Bringing Walking Forest to Coventry makes no sense without connecting to this atrocity. Mile upon mile of trees are being felled, wildlife hounded out and badger sets 100s of years old destroyed. Britain’s ‘Tree of the Year 2015’, the famous 250 year old Cubbington Pear has been felled the week before our visit. 

It is a bright day. We’ve brought bread and cake and food to offer, and the story of Rose, an activist and a mother. 

Through the farm gate, we’re in a parallel activist universe. People come and go in the field of tents, tipis, marquees; camp life, spoons and mud. We unpack our wares and greet the friendly faces appearing. We lay out a tablecloth on a rickety table and collect chairs from around the camp. A cauldron of soup’s on the go made by Mel and the two other women from Wales who’ve set up the field kitchen we’d heard about. 

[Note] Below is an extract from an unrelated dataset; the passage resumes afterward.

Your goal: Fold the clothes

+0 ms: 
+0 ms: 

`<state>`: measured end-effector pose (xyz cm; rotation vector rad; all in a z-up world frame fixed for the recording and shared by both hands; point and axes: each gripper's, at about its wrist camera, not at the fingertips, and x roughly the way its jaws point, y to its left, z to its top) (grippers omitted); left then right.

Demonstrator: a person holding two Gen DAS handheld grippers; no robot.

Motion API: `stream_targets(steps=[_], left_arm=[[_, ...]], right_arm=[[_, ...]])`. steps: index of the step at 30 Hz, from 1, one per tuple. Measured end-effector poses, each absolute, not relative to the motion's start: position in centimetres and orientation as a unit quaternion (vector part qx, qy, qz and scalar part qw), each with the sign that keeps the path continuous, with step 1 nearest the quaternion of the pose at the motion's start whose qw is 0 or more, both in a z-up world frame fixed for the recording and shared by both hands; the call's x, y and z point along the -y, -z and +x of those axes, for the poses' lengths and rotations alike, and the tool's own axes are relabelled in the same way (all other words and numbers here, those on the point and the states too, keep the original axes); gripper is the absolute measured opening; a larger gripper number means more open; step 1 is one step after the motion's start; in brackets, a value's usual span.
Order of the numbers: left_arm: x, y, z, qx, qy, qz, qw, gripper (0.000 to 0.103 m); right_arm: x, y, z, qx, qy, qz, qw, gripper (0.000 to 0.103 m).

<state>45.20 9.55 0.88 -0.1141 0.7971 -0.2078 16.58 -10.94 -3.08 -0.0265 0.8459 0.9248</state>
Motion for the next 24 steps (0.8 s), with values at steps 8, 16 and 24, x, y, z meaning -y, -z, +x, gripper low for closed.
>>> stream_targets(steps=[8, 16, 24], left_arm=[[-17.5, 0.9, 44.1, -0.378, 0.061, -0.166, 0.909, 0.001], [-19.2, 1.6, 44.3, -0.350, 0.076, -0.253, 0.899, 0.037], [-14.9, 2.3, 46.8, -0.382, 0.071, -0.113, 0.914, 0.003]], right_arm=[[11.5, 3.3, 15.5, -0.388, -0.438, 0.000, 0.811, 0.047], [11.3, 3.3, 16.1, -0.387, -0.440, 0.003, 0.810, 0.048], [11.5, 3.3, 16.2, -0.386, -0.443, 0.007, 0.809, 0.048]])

We gather and eat. The warmth of the soup is welcome. Once people are eating we play guest and host to make space to speak of Walking Forest.  Ruth invites people to introduce themselves naming the tree, wood or forest that comes first to mind as a connection: oak, birch, cherry. We tell Rose’s story; how it was planted at the arboretum in Batheaston and how the women fighting for the vote and equality didn’t know how or when their campaign would ever win through. People are listening. Of all the many evolving layers of Walking Forest, and its broadcasting, Rose’s story holds it all together. 

We tap pine cones onto the tablecloth to collect the seeds. One man, holds up a pine cone and says: ‘Respect’. 

We invite participation and it’s ready to be taken up. The recognition in Rose’s story of what is being fought for in this frontline field is humbling. We are making connection through time and place like the mycelial web we talk about.

Before going home, we plunge into the woods, exploring. We find bright orange fungi, damp sticks, sweet chestnuts, acorns, logs, a stream. We trigger the robot security guards along the perimeter fence, that blare their warnings at us that our images have been taken and security alerted. In an otherwise peaceful woodland, it’s a violent assault on my sense of place and belonging here – rendering the scene the most dystopian I’ve ever experienced. We chat through the fence to an actual security man – who’s friendly and curious as we scurry to and fro with a sense of mission. We find saws and coppice hazel switches. I recall Rosa Parks’ “You must never be fearful about what you are doing when it is right”

We plan to lead a walk from the HS2 camp, site of destruction into Coventry, city of sanctuary carrying saplings and acorns from Crackley Woods with us to protect and keep them safe from this abomination.  All over the world people are acting like this. We’re just a small part saying NO this must stop. We have to act. 

Each step we take, another root seeds connection.